§ Exercise details: Give back, exactly as written, the lines from the first line of the data below through the line with "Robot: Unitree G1", and omit the pictures.

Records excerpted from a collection
————

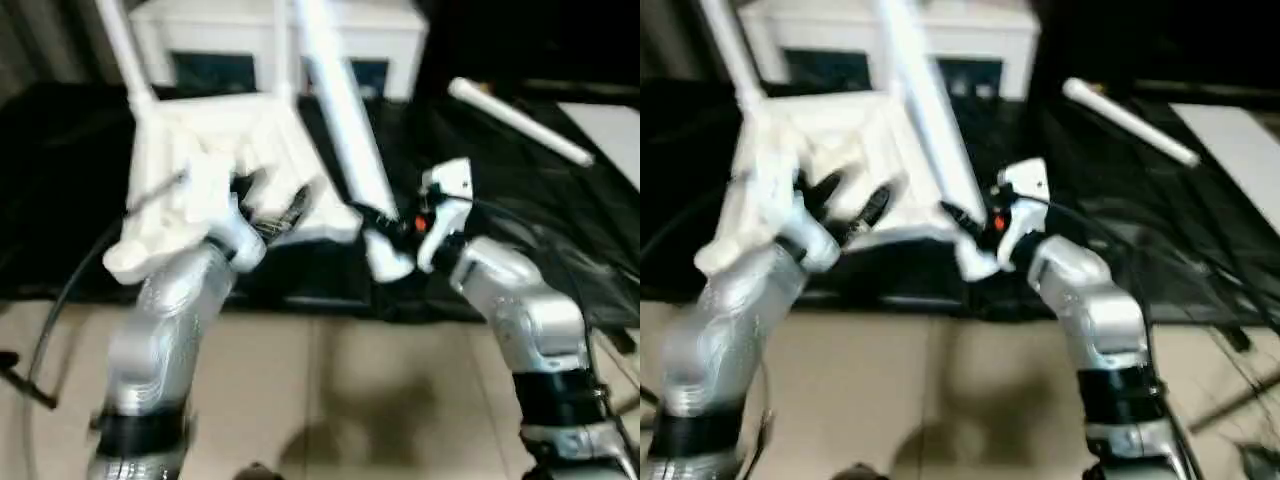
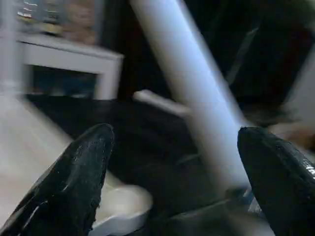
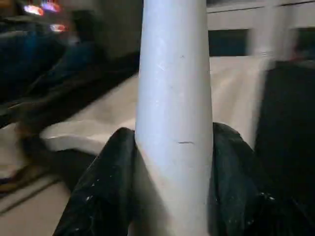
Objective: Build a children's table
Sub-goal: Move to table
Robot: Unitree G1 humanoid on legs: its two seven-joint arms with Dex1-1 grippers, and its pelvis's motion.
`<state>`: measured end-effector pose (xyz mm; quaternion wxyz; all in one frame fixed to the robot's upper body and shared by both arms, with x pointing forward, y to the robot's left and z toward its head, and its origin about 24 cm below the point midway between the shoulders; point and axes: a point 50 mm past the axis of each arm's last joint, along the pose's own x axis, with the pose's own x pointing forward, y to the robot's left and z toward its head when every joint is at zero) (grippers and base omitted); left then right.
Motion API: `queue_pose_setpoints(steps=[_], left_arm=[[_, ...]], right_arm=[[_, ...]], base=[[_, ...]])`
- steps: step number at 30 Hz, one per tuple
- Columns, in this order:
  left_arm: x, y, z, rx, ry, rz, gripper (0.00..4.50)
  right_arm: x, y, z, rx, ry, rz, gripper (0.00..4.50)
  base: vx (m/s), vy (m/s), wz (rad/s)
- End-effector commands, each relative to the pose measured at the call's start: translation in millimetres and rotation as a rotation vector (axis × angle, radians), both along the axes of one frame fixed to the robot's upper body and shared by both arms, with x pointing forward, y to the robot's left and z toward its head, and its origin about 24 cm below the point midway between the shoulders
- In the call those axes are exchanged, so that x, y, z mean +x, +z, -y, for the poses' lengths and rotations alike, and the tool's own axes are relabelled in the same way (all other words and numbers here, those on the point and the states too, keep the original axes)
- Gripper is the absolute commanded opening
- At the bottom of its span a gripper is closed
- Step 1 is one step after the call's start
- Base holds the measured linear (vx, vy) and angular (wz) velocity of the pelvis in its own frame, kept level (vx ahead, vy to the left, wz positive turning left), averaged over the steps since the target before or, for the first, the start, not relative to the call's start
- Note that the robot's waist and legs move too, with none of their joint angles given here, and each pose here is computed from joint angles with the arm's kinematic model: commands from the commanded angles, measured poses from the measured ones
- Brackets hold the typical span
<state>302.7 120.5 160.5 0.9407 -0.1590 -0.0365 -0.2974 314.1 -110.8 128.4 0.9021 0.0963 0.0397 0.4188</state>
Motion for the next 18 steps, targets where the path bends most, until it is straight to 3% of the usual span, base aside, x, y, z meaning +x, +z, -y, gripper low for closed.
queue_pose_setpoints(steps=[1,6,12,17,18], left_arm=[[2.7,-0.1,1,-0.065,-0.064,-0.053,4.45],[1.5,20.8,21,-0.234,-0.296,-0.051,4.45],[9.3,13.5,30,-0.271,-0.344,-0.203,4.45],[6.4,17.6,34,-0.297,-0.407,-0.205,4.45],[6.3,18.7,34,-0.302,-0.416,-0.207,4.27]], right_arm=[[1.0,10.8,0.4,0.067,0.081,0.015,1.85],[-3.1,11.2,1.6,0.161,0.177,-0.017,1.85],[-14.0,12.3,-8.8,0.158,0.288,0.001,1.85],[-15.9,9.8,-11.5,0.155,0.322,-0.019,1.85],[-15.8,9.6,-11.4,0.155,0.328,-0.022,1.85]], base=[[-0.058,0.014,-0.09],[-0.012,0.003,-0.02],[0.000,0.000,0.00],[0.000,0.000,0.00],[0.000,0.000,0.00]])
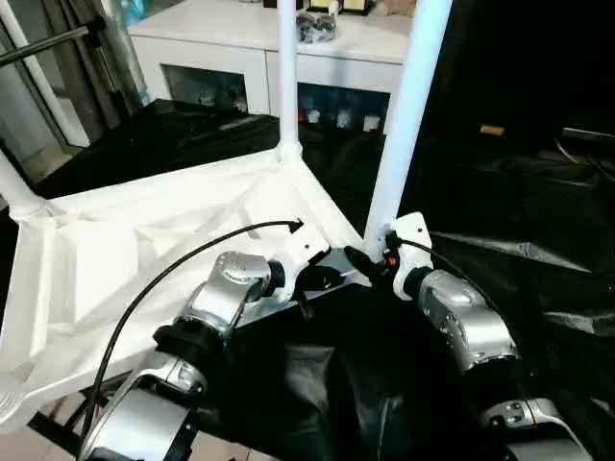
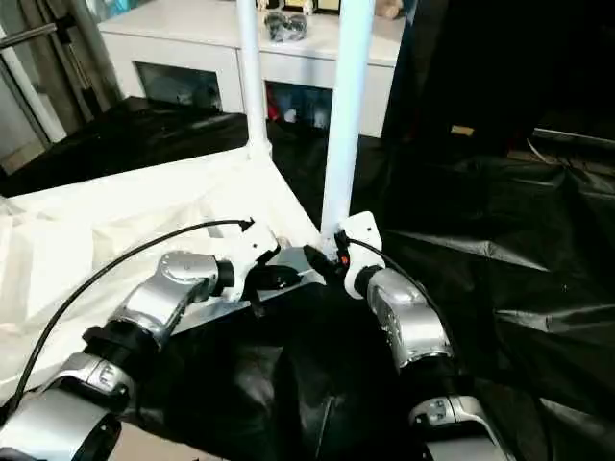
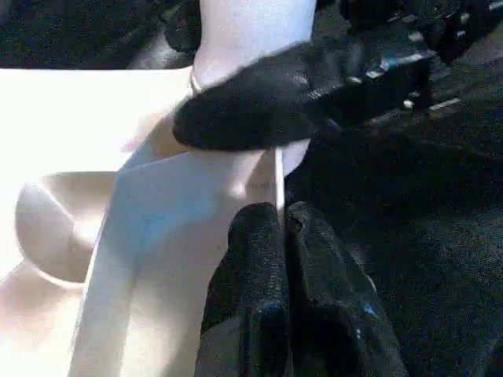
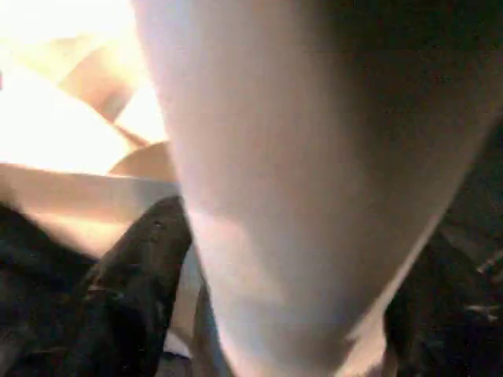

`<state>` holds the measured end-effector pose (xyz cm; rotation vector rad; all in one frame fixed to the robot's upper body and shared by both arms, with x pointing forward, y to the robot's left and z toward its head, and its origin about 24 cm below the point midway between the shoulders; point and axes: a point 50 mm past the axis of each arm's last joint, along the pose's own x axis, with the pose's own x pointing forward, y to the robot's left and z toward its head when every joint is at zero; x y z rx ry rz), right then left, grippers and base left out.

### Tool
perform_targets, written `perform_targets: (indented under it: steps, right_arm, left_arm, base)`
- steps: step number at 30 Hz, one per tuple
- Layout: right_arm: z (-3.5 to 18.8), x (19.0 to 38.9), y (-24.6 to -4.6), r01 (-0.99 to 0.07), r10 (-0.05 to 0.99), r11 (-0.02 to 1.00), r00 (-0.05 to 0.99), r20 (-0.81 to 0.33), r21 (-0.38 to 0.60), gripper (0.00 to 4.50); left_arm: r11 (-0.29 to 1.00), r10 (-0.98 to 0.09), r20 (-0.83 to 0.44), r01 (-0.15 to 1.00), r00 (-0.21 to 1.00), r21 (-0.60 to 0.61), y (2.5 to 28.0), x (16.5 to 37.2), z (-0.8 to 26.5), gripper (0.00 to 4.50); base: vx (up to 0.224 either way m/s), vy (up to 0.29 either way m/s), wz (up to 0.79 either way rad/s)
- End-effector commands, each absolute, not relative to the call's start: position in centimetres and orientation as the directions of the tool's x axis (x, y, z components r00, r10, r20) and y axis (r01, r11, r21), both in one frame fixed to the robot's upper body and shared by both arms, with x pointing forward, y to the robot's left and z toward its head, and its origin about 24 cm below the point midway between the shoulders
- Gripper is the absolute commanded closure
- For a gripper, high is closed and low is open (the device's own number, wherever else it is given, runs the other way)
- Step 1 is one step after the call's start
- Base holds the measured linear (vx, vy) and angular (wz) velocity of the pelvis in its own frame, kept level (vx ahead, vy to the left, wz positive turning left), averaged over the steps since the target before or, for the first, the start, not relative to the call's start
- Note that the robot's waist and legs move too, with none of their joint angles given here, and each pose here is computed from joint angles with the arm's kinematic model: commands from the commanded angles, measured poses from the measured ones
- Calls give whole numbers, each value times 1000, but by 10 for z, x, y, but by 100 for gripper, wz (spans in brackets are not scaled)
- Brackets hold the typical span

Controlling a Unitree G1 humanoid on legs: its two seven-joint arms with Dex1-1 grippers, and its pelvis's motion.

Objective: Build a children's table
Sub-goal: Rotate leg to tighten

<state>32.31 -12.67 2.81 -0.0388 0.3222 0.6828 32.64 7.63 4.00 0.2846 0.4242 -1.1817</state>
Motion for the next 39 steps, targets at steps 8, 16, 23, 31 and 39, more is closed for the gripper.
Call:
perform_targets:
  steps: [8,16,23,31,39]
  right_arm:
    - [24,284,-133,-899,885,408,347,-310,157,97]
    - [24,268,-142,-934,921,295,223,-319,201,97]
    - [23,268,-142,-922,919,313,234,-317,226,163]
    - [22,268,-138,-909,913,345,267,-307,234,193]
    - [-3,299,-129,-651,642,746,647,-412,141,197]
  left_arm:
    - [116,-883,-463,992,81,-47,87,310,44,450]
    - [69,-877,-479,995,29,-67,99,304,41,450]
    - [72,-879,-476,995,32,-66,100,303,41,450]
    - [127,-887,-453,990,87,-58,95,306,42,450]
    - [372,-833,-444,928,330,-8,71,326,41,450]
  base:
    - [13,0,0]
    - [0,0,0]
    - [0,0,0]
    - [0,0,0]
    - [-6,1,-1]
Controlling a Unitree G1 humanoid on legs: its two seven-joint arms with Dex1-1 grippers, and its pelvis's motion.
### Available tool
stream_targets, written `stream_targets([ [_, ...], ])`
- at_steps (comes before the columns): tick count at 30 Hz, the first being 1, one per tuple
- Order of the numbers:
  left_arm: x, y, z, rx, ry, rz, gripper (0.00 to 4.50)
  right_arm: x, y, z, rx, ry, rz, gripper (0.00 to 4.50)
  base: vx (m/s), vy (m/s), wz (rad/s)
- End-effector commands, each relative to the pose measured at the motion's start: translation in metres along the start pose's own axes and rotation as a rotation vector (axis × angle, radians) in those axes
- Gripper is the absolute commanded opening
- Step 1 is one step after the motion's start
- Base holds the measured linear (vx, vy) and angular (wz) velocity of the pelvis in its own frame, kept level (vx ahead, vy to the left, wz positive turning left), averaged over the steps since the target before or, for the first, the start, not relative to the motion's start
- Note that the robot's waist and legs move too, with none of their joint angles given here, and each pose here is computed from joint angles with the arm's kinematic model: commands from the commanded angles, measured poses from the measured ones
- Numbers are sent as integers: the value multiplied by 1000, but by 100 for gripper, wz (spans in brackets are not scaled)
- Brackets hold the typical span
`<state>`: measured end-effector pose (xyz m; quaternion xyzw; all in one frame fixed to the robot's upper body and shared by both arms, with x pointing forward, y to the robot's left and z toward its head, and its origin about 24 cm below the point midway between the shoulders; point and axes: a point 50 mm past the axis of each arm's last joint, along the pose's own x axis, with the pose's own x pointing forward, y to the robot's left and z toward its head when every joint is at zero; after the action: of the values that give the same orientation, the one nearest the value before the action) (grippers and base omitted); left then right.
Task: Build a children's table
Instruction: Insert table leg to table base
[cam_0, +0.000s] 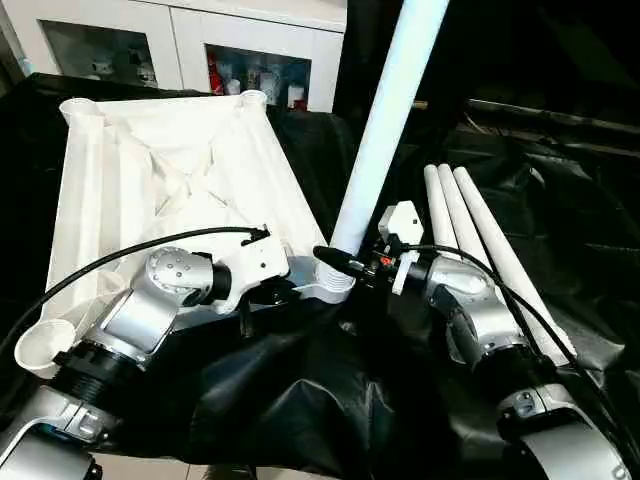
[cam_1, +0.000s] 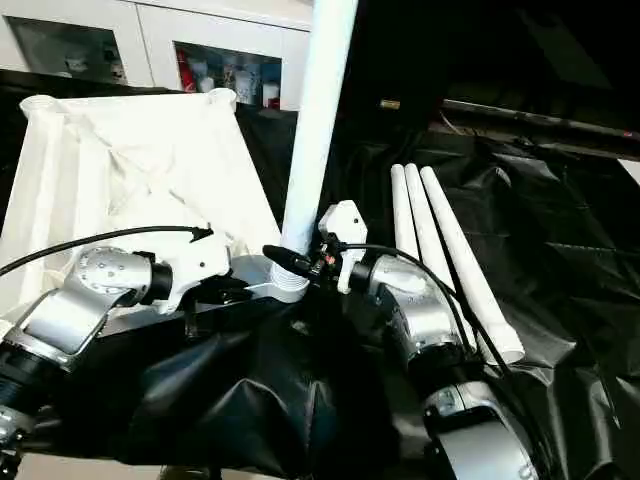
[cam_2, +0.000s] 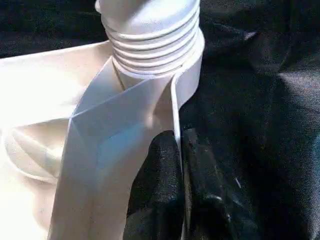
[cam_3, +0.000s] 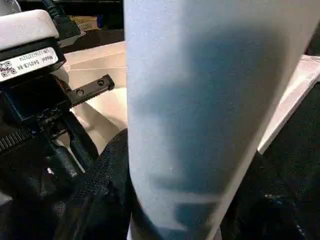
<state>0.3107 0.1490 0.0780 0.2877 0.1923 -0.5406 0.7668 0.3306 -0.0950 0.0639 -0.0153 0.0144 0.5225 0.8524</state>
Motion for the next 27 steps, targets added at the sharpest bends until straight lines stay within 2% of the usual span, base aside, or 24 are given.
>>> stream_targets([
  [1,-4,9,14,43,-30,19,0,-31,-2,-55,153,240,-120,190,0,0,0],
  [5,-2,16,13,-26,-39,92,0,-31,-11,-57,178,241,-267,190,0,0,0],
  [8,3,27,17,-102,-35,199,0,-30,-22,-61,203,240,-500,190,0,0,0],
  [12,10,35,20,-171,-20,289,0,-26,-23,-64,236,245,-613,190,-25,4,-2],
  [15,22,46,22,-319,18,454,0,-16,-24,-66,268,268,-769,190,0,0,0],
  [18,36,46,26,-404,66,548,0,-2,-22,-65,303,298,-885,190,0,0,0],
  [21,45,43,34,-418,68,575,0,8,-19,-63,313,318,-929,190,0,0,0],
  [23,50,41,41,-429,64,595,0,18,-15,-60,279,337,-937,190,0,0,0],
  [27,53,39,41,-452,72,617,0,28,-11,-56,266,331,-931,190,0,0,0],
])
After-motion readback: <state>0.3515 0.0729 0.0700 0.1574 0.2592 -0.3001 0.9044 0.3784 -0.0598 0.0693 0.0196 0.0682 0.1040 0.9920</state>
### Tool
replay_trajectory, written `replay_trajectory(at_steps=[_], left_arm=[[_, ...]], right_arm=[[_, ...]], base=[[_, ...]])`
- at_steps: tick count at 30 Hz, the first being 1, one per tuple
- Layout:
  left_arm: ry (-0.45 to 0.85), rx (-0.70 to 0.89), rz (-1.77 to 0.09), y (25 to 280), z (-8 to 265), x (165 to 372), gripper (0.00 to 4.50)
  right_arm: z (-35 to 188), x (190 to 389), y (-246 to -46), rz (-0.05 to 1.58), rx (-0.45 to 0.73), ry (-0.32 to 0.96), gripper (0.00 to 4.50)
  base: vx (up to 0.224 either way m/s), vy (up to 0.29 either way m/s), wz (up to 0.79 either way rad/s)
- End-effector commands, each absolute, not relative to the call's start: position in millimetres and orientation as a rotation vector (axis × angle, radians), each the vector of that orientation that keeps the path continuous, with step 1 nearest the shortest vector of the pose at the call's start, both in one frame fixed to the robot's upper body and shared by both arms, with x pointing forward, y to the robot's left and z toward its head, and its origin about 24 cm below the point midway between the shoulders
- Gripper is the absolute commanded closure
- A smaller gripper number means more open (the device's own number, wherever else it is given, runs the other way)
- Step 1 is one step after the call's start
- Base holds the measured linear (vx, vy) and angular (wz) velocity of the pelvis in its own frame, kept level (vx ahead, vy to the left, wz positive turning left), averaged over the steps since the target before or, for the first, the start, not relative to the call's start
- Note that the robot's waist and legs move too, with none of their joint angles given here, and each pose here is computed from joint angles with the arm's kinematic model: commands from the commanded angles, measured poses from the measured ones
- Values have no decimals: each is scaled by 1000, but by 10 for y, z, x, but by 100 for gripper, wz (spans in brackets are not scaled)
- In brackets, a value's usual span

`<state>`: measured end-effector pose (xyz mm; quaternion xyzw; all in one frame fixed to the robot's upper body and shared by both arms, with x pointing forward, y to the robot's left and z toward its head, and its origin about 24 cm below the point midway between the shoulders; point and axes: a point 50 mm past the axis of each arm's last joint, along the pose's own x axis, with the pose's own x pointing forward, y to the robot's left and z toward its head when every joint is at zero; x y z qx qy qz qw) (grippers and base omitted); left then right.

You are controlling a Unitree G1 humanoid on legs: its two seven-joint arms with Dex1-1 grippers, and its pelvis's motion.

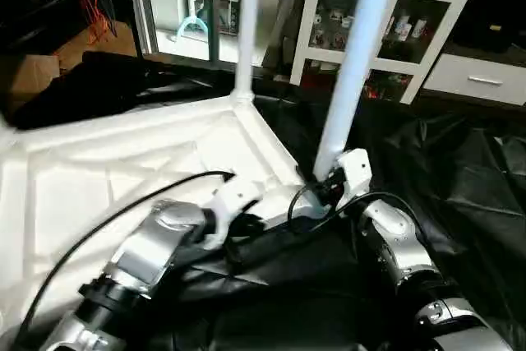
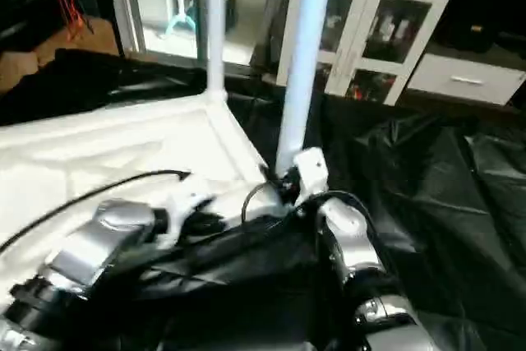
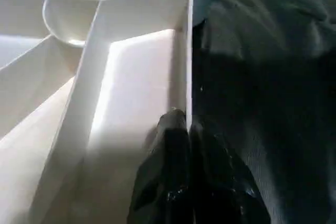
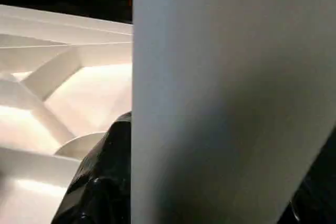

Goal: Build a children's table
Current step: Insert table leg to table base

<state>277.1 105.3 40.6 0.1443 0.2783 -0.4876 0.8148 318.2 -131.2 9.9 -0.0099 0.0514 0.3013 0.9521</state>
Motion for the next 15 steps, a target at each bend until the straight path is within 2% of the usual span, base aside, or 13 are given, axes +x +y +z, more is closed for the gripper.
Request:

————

§ Output for this task:
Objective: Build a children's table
Sub-goal: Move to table
Robot: Unitree G1 humanoid on legs: its two seven-joint arms with Dex1-1 grippers, and its pelvis's motion.

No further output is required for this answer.